What has surprised, altered or fascinated you the most since you started working?
In our field there have been great advances in recent years, impressive, but if there is something to highlight I would say that is the wifi. This closed an interesting loop: Computing (applications) / Internet (digital communication) / Telephony (almost universal use). So something very strong was built.
From another point of view, I remember that I used to say with computer viruses “that’s impossible” and now, look! [Laughs] Then I was professor of operating systems and architecture, and at first we didn't think it was possible, but then we learned how they were done and what measures to take.
From a negative point of view, it is worth highlighting the knowledge of Google and its use by Google, without just asking permission.
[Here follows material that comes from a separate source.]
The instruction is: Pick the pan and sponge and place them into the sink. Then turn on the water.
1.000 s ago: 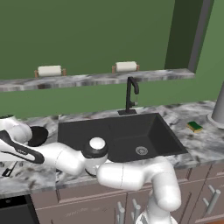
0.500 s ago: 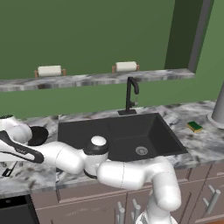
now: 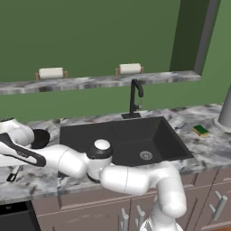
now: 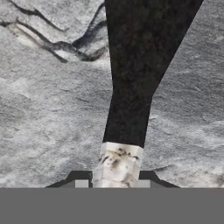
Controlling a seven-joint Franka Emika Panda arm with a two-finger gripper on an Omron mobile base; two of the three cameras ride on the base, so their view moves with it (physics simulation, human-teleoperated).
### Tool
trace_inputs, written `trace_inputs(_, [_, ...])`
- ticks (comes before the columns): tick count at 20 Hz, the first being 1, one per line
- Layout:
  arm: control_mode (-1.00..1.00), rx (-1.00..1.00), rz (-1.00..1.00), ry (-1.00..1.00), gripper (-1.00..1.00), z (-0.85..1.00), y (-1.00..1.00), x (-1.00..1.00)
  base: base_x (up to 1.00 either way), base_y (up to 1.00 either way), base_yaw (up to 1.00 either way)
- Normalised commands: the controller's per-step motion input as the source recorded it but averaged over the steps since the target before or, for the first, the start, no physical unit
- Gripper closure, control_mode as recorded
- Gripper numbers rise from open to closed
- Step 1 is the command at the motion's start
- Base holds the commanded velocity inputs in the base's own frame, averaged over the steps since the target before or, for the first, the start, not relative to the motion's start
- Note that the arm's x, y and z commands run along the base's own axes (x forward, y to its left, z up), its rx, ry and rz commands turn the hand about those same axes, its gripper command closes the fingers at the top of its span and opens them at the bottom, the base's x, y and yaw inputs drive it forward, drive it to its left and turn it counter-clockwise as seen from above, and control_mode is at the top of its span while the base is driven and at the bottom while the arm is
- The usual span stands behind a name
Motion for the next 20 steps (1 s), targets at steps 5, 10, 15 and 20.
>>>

They offer us a very good service, theoretically without charging anything, but we pay, we pay and the price is information. In the end, these big multinationals have more power than the states, because they have all the information.
What would you like to witness the revolution or the discovery in your career?
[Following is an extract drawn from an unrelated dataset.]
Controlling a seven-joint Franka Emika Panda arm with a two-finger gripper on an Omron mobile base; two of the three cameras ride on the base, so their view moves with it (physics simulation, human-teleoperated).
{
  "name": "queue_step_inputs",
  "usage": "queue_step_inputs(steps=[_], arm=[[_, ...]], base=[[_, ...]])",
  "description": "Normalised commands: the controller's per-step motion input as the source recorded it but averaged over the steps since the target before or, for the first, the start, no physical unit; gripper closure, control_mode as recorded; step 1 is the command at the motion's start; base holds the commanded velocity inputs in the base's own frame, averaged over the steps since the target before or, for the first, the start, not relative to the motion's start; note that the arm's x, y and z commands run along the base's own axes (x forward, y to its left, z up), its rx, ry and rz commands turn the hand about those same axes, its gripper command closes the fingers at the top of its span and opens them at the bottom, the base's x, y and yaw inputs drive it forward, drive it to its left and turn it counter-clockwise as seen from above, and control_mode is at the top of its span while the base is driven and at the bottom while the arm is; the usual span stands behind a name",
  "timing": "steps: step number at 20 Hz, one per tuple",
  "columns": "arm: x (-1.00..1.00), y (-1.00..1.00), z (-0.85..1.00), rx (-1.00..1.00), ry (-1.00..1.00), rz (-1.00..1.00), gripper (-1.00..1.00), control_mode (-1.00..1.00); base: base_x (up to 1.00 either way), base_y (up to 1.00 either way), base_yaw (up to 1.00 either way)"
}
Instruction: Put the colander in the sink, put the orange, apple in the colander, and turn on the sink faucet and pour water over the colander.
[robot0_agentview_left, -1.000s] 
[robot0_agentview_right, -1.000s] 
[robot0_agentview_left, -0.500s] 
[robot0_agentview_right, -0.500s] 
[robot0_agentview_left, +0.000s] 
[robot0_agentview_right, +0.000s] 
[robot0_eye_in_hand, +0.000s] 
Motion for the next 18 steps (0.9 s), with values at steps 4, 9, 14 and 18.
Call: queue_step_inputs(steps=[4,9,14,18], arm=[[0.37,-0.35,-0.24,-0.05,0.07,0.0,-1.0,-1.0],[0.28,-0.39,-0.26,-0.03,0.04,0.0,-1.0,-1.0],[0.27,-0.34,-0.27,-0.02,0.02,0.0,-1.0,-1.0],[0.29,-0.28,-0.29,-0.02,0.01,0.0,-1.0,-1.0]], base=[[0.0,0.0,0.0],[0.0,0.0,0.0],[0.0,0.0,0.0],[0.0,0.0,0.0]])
I am not able to make very long term predictions, but, for example, I think that within ten years we will have a sufficiently developed machine translation and we will have the opportunity to travel to any place where we speak in our language, respond themselves and listen in their own language what the other has said through a mobile phone or bracelet and a listening device. I think it is feasible in a not too long term, and I think it may be beneficial for minority languages.
In another order of things, I would say that in the next ten years we will see the most important changes in the field of robotics and artificial intelligence. I don't know what it will be. In addition, all the technology is double and I do not see clearly the path that will follow. But surely the change will come.